=== Section Start ===

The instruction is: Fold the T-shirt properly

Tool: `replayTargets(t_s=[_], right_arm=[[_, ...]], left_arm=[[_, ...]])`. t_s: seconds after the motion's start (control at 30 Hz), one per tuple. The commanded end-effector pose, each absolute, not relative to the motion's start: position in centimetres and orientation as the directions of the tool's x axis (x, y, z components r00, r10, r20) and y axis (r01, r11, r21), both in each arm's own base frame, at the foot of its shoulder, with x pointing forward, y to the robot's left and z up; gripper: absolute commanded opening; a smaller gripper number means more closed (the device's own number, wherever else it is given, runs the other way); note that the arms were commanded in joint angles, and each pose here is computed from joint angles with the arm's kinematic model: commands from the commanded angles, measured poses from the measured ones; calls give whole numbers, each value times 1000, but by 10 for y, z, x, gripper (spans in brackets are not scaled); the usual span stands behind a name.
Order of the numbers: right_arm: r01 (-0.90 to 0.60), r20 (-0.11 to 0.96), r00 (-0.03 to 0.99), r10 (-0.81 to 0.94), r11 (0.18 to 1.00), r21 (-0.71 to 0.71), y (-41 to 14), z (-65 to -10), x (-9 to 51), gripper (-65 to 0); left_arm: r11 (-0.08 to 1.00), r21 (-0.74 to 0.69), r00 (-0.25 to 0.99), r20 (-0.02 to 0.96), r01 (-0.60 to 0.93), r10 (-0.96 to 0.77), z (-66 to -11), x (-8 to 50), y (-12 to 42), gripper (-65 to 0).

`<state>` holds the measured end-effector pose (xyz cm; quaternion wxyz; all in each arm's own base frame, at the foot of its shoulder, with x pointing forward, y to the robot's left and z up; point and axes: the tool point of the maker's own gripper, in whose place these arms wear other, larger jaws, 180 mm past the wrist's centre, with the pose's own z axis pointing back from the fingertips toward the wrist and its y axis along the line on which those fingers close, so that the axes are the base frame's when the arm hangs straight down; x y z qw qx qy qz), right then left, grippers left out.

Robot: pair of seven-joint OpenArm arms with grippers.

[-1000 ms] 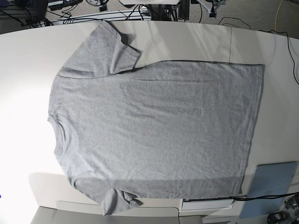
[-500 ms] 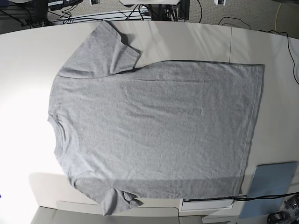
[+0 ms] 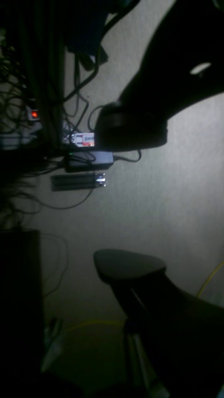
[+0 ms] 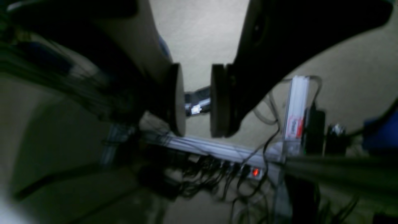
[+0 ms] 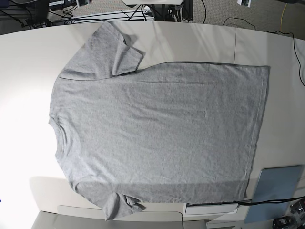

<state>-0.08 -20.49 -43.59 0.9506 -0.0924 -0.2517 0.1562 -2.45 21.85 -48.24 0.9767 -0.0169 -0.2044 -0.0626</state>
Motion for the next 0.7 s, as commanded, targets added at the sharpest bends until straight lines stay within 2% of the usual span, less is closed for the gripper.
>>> replayTargets(t_s=[0.0, 0.2, 0.47, 0.67], right_arm=[[-256, 473, 805, 359, 928, -270, -206, -423, 5, -503], [-225, 552, 724, 414, 898, -378, -226, -375, 47, -503], [-229, 538, 703, 465, 864, -448, -252, -360, 70, -503], [-274, 520, 672, 527, 830, -487, -264, -353, 81, -503]], left_arm=[[989, -2, 904, 405, 148, -134, -475, -24, 220, -159], [970, 59, 854, 463, 235, -235, -455, 8, 215, -159], [910, 247, 754, 510, 333, -414, -423, 50, 219, -159], [829, 384, 671, 489, 407, -557, -408, 72, 223, -159]])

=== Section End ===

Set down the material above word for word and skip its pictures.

### Written answer:
The instruction is: Fold the T-shirt properly

Tool: `replayTargets(t_s=[_], right_arm=[[_, ...]], left_arm=[[_, ...]])`. t_s: seconds after the motion's start (control at 30 Hz), one per tuple. The commanded end-effector pose, each absolute, not relative to the motion's start: position in centimetres and orientation as the directions of the tool's x axis (x, y, z components r00, r10, r20) and y axis (r01, r11, r21), both in each arm's own base frame, at the foot of its shoulder, with x pointing forward, y to the robot's left and z up; gripper: absolute commanded opening; a smaller gripper number means more closed (the device's own number, wherever else it is given, runs the other way); note that the arms were commanded in joint angles, and each pose here is computed from joint angles with the arm's kinematic model: commands from the commanded angles, measured poses from the measured ones; calls give whole numbers, each value times 1000, but by 10 for y, z, x, gripper (spans in brackets are not scaled); the usual span stands behind a name.
Order of the numbers: right_arm: r01 (-0.90 to 0.60), r20 (-0.11 to 0.96), r00 (-0.03 to 0.99), r10 (-0.81 to 0.94), r11 (0.18 to 1.00), r21 (-0.71 to 0.71), y (-41 to 14), z (-65 to -10), x (-9 to 51), gripper (-65 to 0); left_arm: r11 (-0.08 to 1.00), r21 (-0.74 to 0.69), r00 (-0.25 to 0.99), r20 (-0.02 to 0.96), r01 (-0.60 to 0.93), r10 (-0.96 to 0.77), z (-66 to -11), x (-8 to 50), y (-12 to 42), gripper (-65 to 0).

`<state>` holds the measured end-effector pose (xyz cm; quaternion wxyz; all in each arm's own base frame, at the foot of its shoulder, with x pointing forward, y to the robot's left and z up; point and axes: the tool point of the maker's own gripper, in whose place these arms wear other, larger jaws, 180 mm past the wrist's centre, with the pose's own z axis pointing back from the fingertips toward the wrist and its y axis along the line on which those fingers close, so that the axes are the base frame's when the arm hangs straight down; x y z qw qx qy qz), right then left, grippers left out.

Robot: pair of seven-joint OpenArm arms with grippers.

[-1000 ms] 
[-500 ms] 
[+0 ms] 
[+0 ms] 
[+0 ms] 

<state>-0.08 -20.49 -43.59 0.9506 -0.0924 -0.2517 0.1562 -2.45 21.85 -48.24 0.9767 -0.0169 -0.2044 -0.0626</state>
Motion for the next 0.7 s, as commanded, targets added at the sharpest bends until straight lines stay within 2% of the usual span, less is closed for the gripper.
>>> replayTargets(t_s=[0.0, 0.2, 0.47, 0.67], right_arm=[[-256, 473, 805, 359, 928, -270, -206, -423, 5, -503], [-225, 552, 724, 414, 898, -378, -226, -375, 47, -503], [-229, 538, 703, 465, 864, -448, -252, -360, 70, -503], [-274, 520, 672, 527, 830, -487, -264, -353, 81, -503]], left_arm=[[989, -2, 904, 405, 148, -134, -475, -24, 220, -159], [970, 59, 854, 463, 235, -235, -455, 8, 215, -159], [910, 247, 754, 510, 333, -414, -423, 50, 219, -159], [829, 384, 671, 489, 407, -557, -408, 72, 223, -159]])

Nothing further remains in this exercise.